This course is designed to introduce students to an emerging sport with a low barrier to entry that allows players of all levels to participate with one another. Students of all skill and experience levels will participate in a learning environment designed to encourage fun and build community.

Students will learn and practice the fundamentals of Pickleball, including: 

  • Singles and doubles skill development
  • Singles and doubles tactics
  • Scoring and rules of competition

 Paddles and balls will be provided. Students are expected to bring a water bottle and non-marking shoes.


Power Yoga

Steve Hsu

Course Description
This is an invigorating vinyasa flow class that will develop and improve your strength and stamina through a variety of standing and balancing poses. The vinyasa flow practice will also include Sun Salutations A and B along with poses such as arm balances, backbends, forward bends, twists, inversions, and restoratives. Emphasis will be placed on effective breathing and correct alignment during the practice. Students will be taught correct alignment in each yoga pose to empower them with a deeper understanding of proper form and technique. This course is appropriate for beginner and intermediate practitioners, and students are encouraged to practice according to their fitness and skill level.
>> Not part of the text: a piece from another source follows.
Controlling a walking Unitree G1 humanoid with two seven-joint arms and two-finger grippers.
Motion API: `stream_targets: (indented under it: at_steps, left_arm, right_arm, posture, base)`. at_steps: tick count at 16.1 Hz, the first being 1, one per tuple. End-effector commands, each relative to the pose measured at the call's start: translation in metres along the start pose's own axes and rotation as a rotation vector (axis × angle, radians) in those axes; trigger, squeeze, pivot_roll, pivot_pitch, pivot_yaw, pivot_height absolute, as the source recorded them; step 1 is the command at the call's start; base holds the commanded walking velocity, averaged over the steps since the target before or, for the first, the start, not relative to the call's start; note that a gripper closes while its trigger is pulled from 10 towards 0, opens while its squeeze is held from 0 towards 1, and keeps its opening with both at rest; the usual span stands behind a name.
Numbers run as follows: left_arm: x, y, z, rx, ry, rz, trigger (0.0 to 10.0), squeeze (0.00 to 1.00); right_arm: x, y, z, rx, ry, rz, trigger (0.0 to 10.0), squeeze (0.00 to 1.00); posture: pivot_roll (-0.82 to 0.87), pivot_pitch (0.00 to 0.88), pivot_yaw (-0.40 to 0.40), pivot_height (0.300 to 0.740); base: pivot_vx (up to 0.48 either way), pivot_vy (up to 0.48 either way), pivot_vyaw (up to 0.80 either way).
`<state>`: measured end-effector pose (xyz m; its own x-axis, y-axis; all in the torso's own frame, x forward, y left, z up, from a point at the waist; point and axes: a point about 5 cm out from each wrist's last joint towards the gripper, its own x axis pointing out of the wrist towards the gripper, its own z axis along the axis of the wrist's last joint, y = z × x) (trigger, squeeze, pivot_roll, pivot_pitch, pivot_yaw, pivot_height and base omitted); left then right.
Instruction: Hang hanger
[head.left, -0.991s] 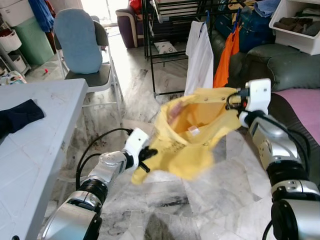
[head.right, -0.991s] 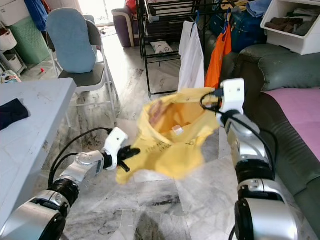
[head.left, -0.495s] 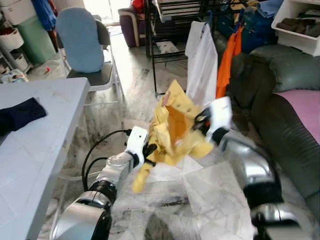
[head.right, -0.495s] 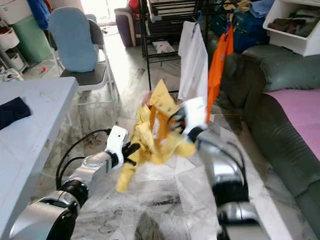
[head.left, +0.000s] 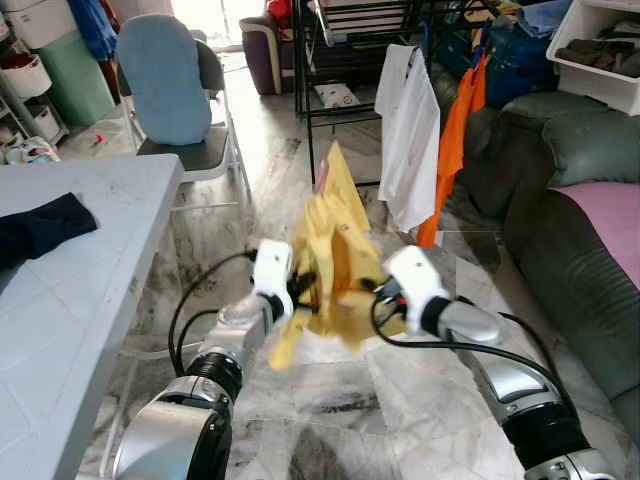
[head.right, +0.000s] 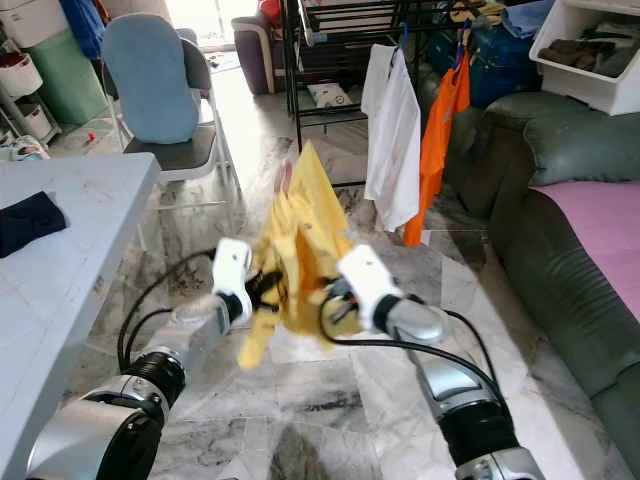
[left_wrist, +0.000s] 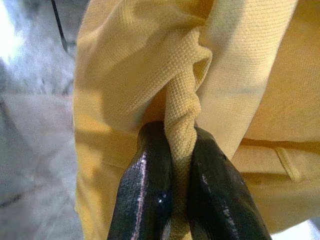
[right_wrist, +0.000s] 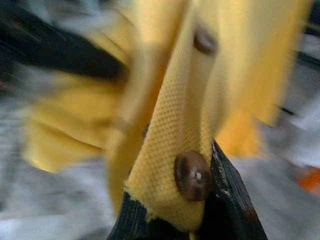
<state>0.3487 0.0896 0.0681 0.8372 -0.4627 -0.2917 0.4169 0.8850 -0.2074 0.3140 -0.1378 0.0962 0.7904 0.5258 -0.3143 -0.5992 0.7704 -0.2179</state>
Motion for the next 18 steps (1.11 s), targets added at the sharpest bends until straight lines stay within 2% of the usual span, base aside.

However, students should consider any injuries or medical conditions when determining the appropriateness of practicing Power Yoga. 

Course Objectives:

  • Enable students to practice yoga safely and mindfully
  • Empower students to practice yoga poses with correct alignment and to modify their practice according to their fitness level and ability
  • Improve students’ posture, strength, stamina, flexibility, breathing, and concentration
  • Help students reduce and manage stress through yoga, deep breathing, guided relaxation, restorative yoga, and mindfulness practice
  • Enhance students’ overall health, fitness, and wellbeing

Although yoga mats, blocks, and straps are provided, students are encouraged to bring their own yoga mats for better personal hygiene and health.
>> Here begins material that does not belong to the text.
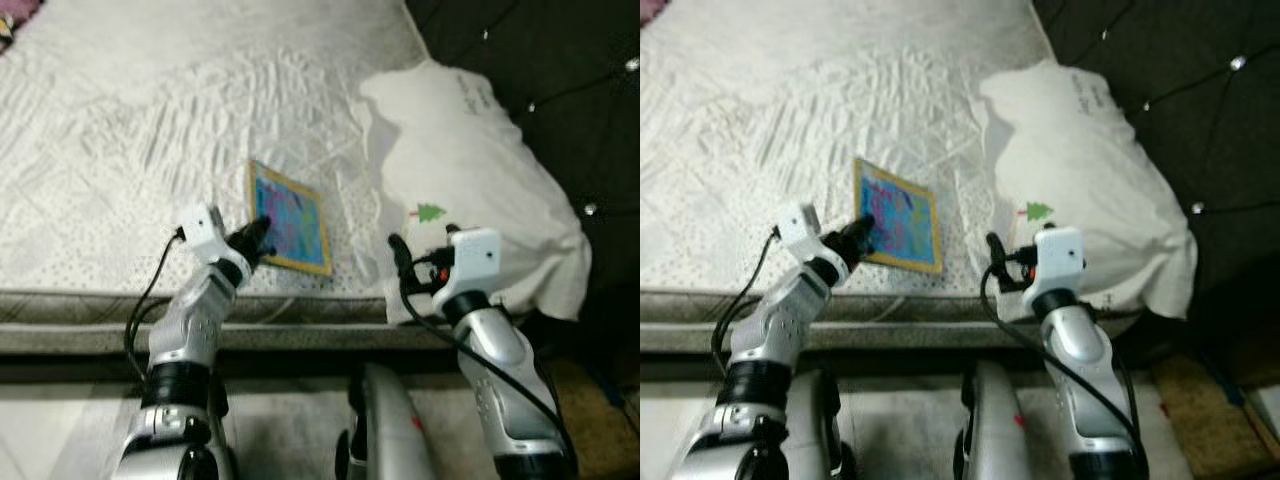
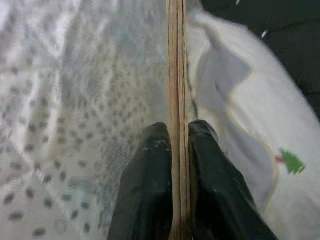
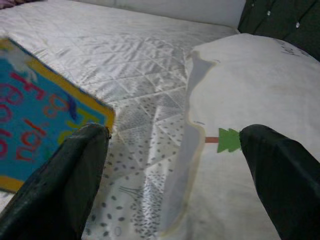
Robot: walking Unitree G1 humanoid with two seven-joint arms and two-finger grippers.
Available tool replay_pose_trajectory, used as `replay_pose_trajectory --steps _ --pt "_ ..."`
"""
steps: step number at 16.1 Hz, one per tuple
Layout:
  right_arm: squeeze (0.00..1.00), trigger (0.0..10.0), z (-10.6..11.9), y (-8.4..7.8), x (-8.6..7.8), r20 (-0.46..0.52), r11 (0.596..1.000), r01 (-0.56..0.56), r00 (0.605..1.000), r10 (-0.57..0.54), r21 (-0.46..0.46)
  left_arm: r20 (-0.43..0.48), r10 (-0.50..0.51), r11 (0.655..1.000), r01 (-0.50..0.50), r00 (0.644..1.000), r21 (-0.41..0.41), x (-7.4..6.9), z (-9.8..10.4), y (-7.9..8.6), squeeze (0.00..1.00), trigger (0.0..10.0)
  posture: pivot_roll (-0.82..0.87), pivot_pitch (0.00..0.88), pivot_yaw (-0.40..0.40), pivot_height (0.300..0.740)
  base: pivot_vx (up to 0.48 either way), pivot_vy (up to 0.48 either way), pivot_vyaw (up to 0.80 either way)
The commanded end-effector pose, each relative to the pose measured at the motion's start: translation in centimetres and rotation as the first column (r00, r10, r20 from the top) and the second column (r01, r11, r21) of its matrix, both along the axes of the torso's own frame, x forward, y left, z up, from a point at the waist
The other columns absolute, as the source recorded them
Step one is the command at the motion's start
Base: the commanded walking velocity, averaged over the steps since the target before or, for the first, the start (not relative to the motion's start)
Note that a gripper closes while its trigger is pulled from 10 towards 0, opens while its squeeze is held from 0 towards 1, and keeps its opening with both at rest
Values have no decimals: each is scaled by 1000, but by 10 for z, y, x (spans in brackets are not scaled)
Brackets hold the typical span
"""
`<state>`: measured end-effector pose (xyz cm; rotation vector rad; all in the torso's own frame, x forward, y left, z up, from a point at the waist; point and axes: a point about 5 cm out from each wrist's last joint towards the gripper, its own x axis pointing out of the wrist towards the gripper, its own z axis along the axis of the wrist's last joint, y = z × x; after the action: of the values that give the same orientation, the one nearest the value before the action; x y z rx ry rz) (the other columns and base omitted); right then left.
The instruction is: Clean up the room
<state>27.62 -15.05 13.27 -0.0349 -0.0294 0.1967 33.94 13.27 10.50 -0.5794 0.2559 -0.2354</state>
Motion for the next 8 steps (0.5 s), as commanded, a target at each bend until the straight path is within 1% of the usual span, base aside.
replay_pose_trajectory --steps 1,2,3,4,6,7,8 --pt "0 10000 1 -5 -1 -6 1000 17 1000 -17 -2 -11 -50 999 50 999 -18 5 3 -8 0 10000 -130 126 -95 573 0 0 0" --pt "0 10000 1 -4 -1 -3 1000 13 1000 -13 -1 -8 -56 998 55 998 -31 7 4 -10 0 10000 -135 128 -94 563 0 0 0" --pt "0 10000 4 -4 -3 6 1000 12 1000 -12 -5 -21 -61 997 60 998 -50 12 4 -11 0 10000 -149 134 -90 549 0 0 0" --pt "0 10000 6 -6 -6 16 1000 17 1000 -17 -13 -25 -62 996 60 998 -72 16 4 -11 0 10000 -158 138 -88 549 0 0 0" --pt "0 10000 7 -14 -18 9 999 35 999 -35 -41 -45 -66 992 60 997 -110 22 4 -10 0 10000 -202 161 -78 549 0 0 0" --pt "0 10000 5 -24 -29 -13 997 63 998 -63 -48 -54 -75 989 67 996 -133 26 4 -10 0 10000 -227 177 -75 549 0 0 0" --pt "0 10000 4 -26 -32 -20 996 70 997 -71 -49 -53 -75 988 67 996 -138 27 4 -10 0 10000 -232 179 -74 549 0 0 0"
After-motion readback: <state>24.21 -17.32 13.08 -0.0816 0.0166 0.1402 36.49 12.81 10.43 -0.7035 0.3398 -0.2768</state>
Pass/No Pass based on active participation and attendance of a minimum of 80% (maximum of 3 class absences during the 15 week semester in order to pass the course).

Power Yoga Heated

Johannah Bradley
MPower Yoga Studio
175 N. Indian Hill Blvd. in the Claremont Village

2 Sessions per week - Flexible schedule

Class Description: Power Yoga integrates strength, flexibility and mindfulness.  Through thoughtfully sequenced movements students will gain an understanding of the physical, mental and integrative aspects of Yoga while detoxifying their bodies, increasing flexibility and balance and building strength.  Each class includes strengthening postures, balance, core work and savasana or finishing meditation.  Classes are one hour long and held in our beautiful heated studio in the heart of the Claremont Village.  Bring a Yoga Mat, Water and a Towel for class.

Class Goals: Students will gain body awareness, improve core strength and overall muscle tone.  Through learning flowing yoga movements students will experience the calming effects of Yoga and the strengthening effects of power work.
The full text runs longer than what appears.